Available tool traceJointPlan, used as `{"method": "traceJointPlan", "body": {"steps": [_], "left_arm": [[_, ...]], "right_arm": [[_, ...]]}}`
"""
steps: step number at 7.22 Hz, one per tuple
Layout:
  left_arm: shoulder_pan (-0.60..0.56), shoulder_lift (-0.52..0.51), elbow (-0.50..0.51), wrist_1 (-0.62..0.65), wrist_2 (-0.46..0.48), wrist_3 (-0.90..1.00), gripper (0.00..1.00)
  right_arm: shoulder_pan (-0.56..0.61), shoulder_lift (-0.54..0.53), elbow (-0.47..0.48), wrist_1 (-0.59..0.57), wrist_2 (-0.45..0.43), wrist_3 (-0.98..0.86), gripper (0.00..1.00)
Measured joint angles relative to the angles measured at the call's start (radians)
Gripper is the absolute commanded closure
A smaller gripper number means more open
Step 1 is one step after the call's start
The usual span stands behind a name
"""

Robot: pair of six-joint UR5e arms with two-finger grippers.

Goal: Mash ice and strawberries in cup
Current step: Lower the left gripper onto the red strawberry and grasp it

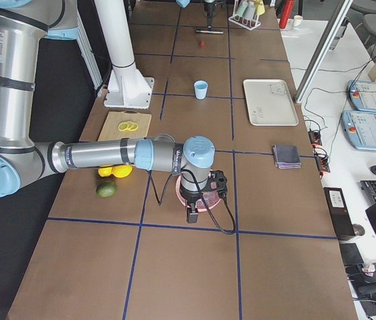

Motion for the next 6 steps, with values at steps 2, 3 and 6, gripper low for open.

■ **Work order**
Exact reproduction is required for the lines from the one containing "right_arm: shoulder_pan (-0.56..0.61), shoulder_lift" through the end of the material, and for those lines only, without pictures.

■ **Result for this task**
  right_arm: shoulder_pan (-0.56..0.61), shoulder_lift (-0.54..0.53), elbow (-0.47..0.48), wrist_1 (-0.59..0.57), wrist_2 (-0.45..0.43), wrist_3 (-0.98..0.86), gripper (0.00..1.00)
Measured joint angles relative to the angles measured at the call's start (radians)
Gripper is the absolute commanded closure
A smaller gripper number means more open
Step 1 is one step after the call's start
The usual span stands behind a name
"""

Robot: pair of six-joint UR5e arms with two-finger grippers.

Goal: Mash ice and strawberries in cup
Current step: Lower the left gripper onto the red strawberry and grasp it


Motion for the next 6 steps, with values at steps 2, 3 and 6, gripper low for open.

Output for the exercise is complete.